(Your task): Transcribe, word for word and without additions, each line below from the one containing "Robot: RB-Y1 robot" through the one containing "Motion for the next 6", both ends included.

-------- Supplied information --------

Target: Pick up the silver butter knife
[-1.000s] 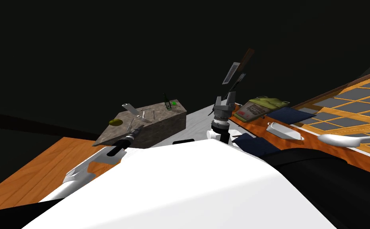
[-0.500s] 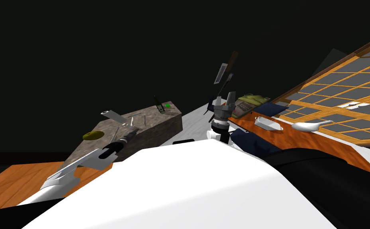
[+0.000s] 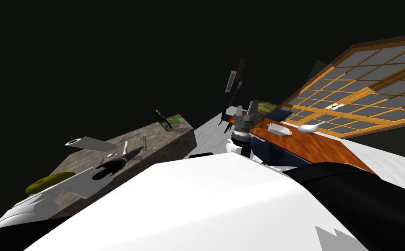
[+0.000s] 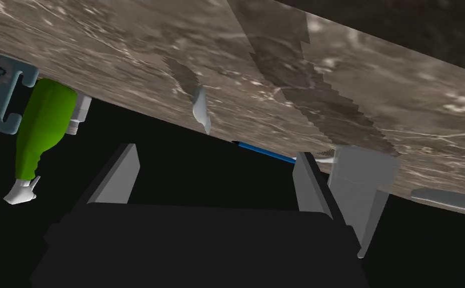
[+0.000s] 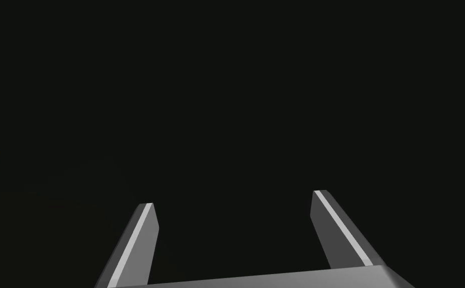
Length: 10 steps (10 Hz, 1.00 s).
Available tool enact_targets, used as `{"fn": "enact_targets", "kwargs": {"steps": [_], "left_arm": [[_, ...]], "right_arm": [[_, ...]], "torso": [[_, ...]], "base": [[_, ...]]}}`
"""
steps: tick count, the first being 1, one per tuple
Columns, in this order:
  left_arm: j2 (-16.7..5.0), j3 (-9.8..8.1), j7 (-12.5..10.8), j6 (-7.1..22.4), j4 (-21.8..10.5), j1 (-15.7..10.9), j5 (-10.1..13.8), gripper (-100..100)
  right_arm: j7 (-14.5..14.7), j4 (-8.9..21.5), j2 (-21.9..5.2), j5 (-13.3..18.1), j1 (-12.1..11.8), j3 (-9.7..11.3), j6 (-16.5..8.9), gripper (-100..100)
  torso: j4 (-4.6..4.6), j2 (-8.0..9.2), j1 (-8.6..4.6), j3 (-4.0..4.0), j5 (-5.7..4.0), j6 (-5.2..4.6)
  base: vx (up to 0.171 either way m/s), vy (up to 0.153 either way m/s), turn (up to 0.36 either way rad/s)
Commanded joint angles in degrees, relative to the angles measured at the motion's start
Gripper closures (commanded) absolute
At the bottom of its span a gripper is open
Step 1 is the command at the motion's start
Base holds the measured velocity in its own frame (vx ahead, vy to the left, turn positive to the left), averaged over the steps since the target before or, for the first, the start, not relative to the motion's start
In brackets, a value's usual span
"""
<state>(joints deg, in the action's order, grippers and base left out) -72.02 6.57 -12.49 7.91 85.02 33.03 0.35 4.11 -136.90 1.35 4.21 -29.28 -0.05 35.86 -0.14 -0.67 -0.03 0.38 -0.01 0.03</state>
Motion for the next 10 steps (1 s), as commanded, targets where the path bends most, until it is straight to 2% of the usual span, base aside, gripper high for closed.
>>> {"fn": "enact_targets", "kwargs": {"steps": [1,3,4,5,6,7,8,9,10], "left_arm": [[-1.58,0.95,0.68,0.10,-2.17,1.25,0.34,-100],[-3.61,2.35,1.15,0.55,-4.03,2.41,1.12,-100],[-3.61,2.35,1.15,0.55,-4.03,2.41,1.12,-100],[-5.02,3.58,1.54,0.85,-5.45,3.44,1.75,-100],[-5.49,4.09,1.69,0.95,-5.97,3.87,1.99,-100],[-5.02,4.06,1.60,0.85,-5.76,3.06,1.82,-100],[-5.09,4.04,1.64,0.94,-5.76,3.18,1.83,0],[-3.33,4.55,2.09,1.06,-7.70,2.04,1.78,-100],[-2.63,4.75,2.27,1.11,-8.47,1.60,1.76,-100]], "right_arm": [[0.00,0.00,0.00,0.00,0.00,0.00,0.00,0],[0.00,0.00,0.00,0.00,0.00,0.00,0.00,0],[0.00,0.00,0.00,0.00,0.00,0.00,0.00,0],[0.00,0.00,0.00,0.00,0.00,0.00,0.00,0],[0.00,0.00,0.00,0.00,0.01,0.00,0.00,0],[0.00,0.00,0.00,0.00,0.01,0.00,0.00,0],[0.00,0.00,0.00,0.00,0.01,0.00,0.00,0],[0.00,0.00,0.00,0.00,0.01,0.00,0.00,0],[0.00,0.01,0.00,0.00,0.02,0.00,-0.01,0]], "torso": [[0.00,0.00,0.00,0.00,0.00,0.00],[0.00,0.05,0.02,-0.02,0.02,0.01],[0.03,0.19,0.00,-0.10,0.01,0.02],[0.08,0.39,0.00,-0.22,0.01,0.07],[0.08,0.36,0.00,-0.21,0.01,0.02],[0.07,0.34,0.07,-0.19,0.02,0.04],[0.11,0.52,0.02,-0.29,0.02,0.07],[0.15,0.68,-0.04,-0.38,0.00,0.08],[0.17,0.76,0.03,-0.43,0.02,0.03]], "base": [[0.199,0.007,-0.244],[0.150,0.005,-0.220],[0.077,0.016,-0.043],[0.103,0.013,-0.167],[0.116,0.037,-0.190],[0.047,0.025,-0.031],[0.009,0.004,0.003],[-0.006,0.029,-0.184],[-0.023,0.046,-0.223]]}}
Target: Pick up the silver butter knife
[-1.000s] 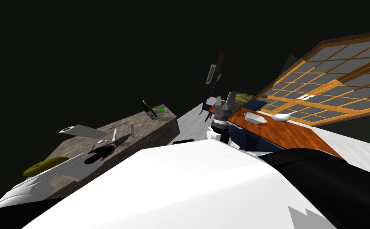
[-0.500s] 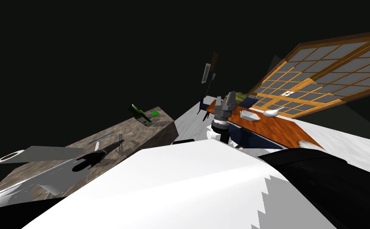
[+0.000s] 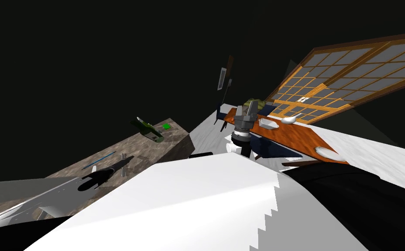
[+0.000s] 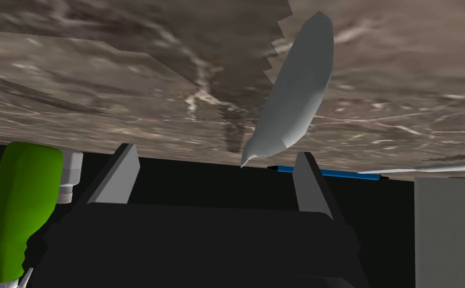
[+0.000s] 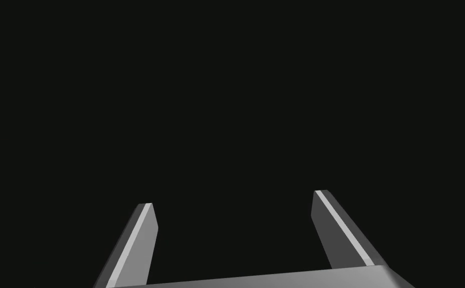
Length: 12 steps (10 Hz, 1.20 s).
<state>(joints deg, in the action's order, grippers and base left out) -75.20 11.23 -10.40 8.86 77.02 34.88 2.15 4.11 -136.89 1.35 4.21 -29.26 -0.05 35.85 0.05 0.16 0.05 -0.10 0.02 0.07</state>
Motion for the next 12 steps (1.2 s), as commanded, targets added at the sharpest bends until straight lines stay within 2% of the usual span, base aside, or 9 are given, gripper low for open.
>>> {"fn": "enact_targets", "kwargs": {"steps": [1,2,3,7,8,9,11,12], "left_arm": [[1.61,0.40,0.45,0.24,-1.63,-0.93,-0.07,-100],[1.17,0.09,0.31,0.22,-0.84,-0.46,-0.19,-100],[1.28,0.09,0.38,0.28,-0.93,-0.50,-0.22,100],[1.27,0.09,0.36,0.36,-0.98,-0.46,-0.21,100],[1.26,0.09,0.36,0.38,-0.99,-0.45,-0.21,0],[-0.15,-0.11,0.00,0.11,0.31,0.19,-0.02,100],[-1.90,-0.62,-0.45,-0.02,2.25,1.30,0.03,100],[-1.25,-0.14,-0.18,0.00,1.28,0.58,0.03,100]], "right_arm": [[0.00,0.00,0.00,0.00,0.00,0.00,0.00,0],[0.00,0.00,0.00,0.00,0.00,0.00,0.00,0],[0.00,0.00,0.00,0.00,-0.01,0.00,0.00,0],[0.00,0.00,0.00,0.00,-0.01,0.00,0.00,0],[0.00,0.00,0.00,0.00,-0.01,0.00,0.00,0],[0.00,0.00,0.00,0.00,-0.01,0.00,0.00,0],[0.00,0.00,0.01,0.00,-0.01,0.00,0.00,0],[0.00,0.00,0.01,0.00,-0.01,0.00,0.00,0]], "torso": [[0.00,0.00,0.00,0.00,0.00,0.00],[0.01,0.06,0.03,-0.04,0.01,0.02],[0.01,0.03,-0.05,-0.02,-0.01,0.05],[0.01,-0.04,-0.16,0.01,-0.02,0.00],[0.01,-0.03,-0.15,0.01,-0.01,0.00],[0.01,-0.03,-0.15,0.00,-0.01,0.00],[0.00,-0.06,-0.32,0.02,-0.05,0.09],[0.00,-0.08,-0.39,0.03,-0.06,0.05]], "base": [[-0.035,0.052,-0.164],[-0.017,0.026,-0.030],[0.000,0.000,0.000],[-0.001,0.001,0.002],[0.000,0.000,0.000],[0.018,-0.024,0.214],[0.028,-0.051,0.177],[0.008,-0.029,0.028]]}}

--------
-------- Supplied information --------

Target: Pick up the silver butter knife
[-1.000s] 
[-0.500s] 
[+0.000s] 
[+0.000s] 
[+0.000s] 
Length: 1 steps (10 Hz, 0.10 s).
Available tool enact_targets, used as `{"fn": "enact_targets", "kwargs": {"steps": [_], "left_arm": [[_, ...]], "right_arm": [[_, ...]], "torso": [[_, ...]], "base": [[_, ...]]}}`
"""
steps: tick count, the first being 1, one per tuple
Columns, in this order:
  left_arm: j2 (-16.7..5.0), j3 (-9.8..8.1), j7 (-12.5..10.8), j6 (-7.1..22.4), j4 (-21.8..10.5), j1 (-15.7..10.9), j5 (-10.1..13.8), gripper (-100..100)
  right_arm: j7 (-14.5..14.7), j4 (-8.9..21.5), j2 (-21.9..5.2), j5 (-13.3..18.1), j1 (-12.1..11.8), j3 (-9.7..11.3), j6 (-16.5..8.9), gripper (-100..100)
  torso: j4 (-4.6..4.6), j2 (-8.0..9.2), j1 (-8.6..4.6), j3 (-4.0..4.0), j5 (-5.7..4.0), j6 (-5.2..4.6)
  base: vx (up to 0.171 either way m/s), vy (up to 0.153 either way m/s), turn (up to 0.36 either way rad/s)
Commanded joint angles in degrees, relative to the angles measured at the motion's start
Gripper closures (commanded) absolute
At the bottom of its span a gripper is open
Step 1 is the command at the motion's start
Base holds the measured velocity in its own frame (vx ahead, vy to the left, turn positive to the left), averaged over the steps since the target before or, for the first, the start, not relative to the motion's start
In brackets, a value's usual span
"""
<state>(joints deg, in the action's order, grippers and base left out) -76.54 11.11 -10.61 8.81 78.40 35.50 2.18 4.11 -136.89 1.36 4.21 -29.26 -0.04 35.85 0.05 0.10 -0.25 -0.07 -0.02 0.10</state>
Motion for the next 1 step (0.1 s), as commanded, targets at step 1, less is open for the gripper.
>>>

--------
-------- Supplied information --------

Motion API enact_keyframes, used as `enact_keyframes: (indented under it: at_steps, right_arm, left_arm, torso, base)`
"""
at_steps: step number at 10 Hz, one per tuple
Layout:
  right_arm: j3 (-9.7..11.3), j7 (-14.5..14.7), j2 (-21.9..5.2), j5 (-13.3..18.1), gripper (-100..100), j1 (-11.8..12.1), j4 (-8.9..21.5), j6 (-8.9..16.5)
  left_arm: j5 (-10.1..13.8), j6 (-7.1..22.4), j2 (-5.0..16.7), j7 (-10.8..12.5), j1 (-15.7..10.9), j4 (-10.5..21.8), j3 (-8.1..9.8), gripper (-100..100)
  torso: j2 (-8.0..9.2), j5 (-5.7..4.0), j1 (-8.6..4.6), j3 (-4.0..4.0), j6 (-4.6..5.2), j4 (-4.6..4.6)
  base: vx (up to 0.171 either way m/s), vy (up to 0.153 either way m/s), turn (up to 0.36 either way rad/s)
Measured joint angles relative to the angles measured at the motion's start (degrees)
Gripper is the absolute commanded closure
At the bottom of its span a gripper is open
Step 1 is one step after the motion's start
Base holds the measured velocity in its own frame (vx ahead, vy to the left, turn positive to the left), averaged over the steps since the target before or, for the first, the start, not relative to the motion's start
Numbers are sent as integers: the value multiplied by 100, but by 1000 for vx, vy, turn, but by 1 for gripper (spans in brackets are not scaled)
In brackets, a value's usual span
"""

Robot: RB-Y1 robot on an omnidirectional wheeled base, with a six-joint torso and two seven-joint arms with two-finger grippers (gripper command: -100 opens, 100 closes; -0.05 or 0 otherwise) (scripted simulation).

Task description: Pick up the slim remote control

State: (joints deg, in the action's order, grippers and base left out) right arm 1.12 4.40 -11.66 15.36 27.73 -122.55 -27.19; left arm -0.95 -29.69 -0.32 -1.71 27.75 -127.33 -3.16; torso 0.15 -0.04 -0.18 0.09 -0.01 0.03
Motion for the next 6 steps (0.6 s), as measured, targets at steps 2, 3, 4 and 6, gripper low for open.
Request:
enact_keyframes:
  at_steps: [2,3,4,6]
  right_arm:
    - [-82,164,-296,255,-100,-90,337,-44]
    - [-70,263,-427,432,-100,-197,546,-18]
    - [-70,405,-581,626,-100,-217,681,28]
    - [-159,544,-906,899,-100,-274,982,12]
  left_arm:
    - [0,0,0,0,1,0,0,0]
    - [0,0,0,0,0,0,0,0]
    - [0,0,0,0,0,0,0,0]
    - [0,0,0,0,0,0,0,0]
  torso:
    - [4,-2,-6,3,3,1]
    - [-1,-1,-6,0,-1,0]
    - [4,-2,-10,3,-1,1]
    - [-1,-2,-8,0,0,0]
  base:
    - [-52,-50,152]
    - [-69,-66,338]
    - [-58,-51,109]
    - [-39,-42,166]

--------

(Result for this task):
Robot: RB-Y1 robot on an omnidirectional wheeled base, with a six-joint torso and two seven-joint arms with two-finger grippers (gripper command: -100 opens, 100 closes; -0.05 or 0 otherwise) (scripted simulation).

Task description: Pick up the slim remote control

State: (joints deg, in the action's order, grippers and base left out) right arm 1.12 4.40 -11.66 15.36 27.73 -122.55 -27.19; left arm -0.95 -29.69 -0.32 -1.71 27.75 -127.33 -3.16; torso 0.15 -0.04 -0.18 0.09 -0.01 0.03
Motion for the next 6 steps (0.6 s), as measured, targets at steps 2, 3, 4 and 6, gripper low for open.

There is no more to the output.